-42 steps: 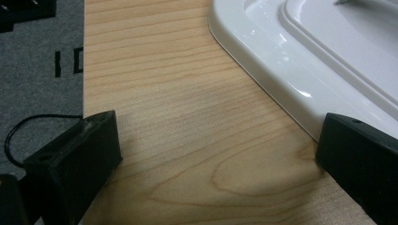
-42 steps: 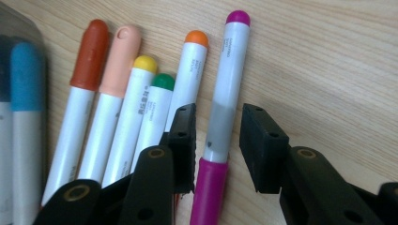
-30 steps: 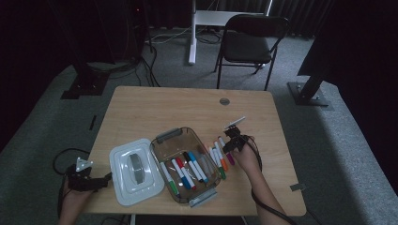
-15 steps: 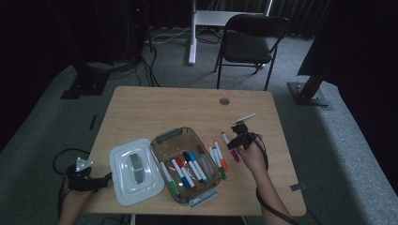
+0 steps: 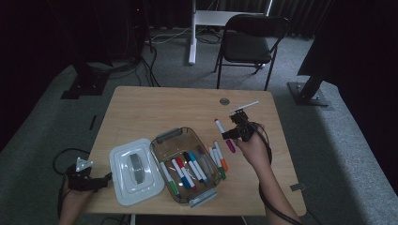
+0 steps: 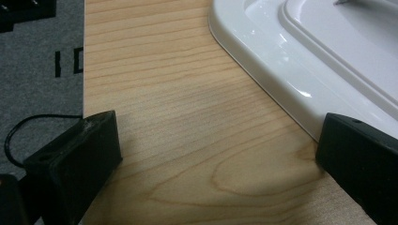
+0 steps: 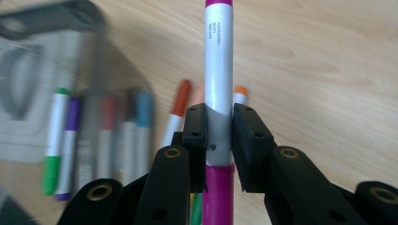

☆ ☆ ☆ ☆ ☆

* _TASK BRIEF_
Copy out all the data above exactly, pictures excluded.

* _WRITTEN ANSWER_
-42 steps: 
-42 steps: 
-30 steps: 
-15 steps: 
+0 steps: 
+0 steps: 
+0 steps: 

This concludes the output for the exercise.